Alex Rodriguez has filed suit against Major League Baseball, claiming league officials trampled on their own rules and paid off witnesses in an effort to "destroy the reputation and career" of Rodriguez so that Commissioner Bud Selig could "attempt to secure his legacy as the 'savior' of America's pastime."
The suit, filed late Thursday in New York State Supreme Court and released Friday, names Selig and the league as defendants.
The suit comes at the end of the first week of an arbitration hearing in which Rodriguez is appealing a 211-game suspension for violating baseball's drug policy.
In a statement Friday, the league dismissed the suit as "a desperate attempt to circumvent" the MLB drug policy and labor agreements. The league said it "vehemently" denies the allegations in the Rodriguez suit and said they distract from "the real issue": Did Rodriguez violate baseball's drug policy on multiple occasions and interfere with the league's investigation?
The suit does not address whether Rodriguez used performance-enhancing substances.

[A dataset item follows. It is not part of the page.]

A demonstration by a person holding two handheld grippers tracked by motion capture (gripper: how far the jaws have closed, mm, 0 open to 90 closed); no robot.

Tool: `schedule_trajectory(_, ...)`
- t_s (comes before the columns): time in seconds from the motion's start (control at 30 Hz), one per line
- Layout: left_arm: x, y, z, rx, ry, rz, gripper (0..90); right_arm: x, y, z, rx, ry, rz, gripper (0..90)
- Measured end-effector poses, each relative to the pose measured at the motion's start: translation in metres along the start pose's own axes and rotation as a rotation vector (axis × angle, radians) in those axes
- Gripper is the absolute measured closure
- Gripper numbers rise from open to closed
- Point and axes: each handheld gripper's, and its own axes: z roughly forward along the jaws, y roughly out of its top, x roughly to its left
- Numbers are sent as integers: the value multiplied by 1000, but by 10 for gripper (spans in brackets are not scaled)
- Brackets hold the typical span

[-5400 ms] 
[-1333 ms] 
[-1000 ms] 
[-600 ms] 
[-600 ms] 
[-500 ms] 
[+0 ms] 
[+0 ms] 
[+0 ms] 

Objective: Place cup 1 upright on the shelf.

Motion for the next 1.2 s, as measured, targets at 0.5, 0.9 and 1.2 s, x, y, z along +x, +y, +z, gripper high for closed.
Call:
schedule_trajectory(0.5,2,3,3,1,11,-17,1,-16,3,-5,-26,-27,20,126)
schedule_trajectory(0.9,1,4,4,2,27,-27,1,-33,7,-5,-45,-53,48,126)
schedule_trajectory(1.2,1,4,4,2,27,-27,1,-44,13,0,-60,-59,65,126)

In the suit, Rodriguez claims that MLB is paying $5 million to its star witness, Tony Bosch, who ran the now-defunct Biogenesis clinic that gave its name to baseball's most recent drug scandal. Bosch has testified in this week's arbitration hearing.
The suit also claims an MLB investigator paid $150,000 for "stolen documents" and "engaged in an inappropriate sexual relationship with a [Biogenesis] witness."
Although Rodriguez does not ask for a specific amount in damages, the suit claims that Selig and MLB have improperly interfered with Rodriguez's contractual relationship with the Yankees, putting tens of millions in salary and bonuses at risk. Also, according to the suit, Nike and Toyota have cut off negotiations for potential sponsorship deals with Rodriguez.